• **Your objective**
Copy all lines in the data that contain the string "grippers".

• **Data block**
------------------------------

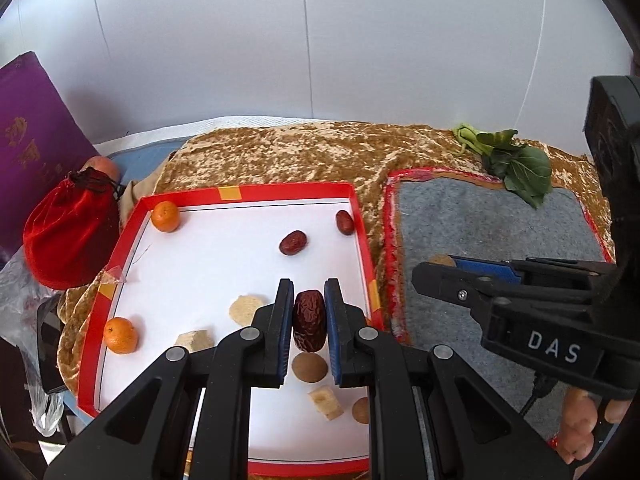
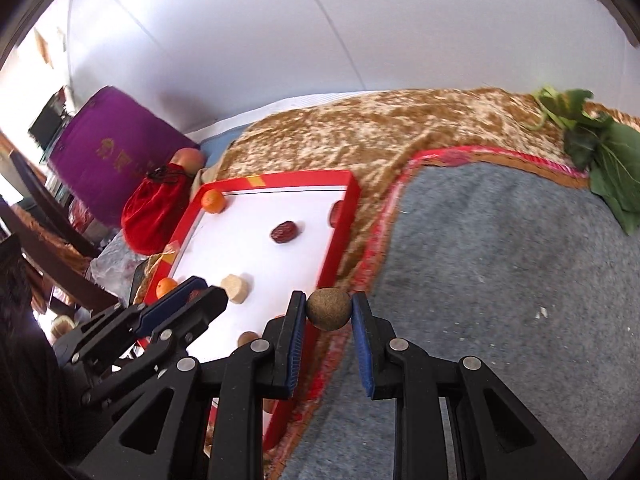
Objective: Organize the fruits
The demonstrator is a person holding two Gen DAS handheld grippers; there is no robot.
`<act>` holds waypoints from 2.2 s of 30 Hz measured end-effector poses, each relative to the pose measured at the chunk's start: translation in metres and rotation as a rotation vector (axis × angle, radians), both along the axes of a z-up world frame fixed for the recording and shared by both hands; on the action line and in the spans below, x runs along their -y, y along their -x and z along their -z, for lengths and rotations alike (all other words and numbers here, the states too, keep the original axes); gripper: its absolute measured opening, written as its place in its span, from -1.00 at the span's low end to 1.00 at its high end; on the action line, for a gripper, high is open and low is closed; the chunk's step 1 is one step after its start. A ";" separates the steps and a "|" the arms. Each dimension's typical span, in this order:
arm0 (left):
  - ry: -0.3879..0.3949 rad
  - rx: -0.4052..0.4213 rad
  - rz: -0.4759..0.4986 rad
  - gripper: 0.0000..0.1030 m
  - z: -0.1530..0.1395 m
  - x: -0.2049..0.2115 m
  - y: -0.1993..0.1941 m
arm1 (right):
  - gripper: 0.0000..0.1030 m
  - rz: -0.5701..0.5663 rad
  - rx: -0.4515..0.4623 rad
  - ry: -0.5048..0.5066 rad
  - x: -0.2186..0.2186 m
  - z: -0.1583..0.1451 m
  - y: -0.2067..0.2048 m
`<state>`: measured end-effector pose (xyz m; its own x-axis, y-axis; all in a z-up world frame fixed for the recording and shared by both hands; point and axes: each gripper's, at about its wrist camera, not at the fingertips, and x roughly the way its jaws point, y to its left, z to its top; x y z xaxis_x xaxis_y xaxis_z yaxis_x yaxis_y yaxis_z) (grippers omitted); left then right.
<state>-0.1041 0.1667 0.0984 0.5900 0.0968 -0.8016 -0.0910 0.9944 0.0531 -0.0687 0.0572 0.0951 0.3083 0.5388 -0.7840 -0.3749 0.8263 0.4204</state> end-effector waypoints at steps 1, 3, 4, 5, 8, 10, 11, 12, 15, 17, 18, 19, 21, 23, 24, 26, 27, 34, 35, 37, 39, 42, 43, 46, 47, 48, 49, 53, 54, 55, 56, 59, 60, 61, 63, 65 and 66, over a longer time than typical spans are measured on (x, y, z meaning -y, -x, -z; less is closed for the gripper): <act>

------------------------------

• **Answer to the problem**
The demonstrator is a person holding two Gen DAS handheld grippers; there is no robot.
`<state>`: measured end-effector pose (xyz m; its own x-axis, y-axis; all in a z-up world frame fixed for the recording and shared by both hands; point and axes: each gripper's, at about its wrist camera, not at the fingertips, and x roughly the way its jaws point, y to its left, z to its top; x y z xaxis_x xaxis_y xaxis_z yaxis_x yaxis_y yaxis_z) (grippers omitted); left then right.

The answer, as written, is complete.